→ Your assignment
Return exactly the span of lines in the following data that opens with the line containing "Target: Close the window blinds" and closes with the line containing "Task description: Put". Include nothing else.

Recorded data:

———

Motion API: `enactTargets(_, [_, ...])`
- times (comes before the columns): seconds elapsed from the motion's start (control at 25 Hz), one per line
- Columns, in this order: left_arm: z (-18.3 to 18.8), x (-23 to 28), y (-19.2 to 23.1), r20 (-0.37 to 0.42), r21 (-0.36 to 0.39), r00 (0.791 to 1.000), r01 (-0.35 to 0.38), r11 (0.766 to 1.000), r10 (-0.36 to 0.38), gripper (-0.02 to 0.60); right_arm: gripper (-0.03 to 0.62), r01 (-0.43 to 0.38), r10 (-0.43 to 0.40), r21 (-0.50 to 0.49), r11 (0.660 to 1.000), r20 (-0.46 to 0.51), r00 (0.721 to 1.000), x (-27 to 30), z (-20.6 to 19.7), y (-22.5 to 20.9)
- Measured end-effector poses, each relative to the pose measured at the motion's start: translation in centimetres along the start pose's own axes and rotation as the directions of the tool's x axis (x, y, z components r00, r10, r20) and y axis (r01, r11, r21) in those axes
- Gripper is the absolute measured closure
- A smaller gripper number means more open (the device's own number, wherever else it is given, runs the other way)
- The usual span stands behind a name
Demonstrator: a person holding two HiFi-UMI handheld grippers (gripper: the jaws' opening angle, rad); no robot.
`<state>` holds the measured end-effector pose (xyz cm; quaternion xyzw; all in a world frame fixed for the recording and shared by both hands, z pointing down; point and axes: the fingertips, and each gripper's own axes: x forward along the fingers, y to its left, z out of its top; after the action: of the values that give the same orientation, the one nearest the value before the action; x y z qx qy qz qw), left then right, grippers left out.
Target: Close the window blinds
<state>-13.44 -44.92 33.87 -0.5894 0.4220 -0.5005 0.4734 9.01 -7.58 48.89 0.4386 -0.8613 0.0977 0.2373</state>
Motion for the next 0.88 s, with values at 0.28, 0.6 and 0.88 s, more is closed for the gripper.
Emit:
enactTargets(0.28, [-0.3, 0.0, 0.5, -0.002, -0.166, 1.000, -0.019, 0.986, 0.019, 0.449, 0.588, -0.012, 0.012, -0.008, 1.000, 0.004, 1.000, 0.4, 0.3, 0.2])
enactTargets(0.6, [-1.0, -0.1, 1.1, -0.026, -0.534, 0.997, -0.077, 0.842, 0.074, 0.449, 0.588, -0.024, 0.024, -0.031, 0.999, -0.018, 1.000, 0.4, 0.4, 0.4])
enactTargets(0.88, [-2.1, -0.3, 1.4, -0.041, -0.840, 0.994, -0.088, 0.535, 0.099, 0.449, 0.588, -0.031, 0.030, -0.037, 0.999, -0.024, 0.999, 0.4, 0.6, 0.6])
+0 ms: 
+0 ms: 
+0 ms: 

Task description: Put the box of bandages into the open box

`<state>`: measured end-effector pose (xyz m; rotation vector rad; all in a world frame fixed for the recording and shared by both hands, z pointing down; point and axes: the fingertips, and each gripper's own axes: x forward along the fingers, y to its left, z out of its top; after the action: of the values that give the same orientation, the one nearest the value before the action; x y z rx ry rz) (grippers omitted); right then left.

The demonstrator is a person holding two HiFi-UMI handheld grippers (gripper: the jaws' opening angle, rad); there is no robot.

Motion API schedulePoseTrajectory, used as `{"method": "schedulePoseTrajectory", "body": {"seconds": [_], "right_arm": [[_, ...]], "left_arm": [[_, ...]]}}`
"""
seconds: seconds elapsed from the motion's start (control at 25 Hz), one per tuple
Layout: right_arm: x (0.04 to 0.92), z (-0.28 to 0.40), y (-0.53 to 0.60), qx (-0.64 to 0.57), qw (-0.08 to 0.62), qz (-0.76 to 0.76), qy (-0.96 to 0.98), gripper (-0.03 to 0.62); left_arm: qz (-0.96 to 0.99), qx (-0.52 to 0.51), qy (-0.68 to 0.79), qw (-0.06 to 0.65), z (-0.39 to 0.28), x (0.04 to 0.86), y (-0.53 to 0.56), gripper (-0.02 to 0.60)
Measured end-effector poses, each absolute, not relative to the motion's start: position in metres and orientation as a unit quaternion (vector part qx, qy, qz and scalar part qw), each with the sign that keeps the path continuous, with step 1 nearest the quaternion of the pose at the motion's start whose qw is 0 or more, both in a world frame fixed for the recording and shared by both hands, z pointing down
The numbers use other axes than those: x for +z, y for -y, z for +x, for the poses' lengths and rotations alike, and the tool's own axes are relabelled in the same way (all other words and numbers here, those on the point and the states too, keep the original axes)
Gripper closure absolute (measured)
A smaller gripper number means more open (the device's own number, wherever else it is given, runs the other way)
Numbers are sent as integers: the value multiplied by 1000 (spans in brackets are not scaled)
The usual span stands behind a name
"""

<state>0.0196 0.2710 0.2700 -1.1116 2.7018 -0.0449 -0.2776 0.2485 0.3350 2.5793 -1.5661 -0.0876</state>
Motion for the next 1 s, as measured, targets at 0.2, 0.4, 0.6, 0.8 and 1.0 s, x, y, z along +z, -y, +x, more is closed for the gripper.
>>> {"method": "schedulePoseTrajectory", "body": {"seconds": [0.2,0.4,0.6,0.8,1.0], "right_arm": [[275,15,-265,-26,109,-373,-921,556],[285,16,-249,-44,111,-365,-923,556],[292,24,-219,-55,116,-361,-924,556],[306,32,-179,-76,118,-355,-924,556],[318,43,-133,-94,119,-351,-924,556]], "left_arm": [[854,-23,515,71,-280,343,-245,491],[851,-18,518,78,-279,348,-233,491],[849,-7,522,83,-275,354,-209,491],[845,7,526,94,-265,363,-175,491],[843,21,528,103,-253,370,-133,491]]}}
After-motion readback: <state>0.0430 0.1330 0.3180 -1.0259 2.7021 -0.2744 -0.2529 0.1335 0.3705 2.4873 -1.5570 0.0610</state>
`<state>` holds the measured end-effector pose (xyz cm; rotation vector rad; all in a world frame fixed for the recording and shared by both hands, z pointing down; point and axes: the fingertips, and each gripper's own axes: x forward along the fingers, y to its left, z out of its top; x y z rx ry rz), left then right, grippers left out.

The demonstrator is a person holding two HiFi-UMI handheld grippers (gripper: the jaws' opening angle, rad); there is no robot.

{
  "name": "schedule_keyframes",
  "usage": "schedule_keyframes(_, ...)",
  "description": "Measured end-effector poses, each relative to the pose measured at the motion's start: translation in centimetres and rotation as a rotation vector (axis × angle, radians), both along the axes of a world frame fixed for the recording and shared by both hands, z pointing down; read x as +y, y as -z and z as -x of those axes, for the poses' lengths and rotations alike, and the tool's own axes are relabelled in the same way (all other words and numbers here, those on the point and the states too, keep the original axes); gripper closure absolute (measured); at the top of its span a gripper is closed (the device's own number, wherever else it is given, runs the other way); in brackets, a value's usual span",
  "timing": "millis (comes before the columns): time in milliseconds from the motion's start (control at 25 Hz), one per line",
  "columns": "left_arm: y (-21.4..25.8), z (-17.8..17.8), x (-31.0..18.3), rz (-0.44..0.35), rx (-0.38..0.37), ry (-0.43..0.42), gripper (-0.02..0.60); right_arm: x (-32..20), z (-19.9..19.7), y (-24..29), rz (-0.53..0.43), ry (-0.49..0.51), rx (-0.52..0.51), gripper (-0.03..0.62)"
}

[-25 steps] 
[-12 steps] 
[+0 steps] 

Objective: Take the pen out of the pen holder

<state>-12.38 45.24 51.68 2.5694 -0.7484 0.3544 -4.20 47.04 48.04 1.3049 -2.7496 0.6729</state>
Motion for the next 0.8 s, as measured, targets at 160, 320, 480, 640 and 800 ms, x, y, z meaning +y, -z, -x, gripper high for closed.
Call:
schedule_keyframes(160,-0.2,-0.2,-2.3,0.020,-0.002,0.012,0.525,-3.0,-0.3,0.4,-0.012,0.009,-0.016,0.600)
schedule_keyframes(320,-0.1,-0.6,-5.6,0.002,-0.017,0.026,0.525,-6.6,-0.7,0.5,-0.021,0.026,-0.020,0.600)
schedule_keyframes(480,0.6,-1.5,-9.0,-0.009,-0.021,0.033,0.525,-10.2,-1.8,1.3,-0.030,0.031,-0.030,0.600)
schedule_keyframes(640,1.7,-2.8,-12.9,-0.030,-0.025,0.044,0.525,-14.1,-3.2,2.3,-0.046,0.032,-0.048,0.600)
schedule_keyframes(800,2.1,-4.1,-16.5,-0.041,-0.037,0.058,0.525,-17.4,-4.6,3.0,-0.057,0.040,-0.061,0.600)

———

→ Exercise result
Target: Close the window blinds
<state>-13.44 -44.92 33.87 -0.5894 0.4220 -0.5005 0.4734 9.01 -7.58 48.89 0.4386 -0.8613 0.0977 0.2373</state>
Motion for the next 0.88 s, with values at 0.28, 0.6 and 0.88 s, more is closed for the gripper.
Emit:
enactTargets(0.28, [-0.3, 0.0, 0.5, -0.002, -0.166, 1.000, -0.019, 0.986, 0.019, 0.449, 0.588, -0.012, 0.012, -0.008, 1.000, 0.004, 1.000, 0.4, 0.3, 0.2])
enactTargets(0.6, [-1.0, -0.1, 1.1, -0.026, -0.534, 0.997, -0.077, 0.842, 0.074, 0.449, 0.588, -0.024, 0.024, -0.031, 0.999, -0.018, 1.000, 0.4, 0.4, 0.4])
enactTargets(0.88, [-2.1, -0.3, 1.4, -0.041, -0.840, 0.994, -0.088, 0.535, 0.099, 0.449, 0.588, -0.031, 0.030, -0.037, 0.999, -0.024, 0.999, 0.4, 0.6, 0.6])
+0 ms: 
+0 ms: 
+0 ms: 

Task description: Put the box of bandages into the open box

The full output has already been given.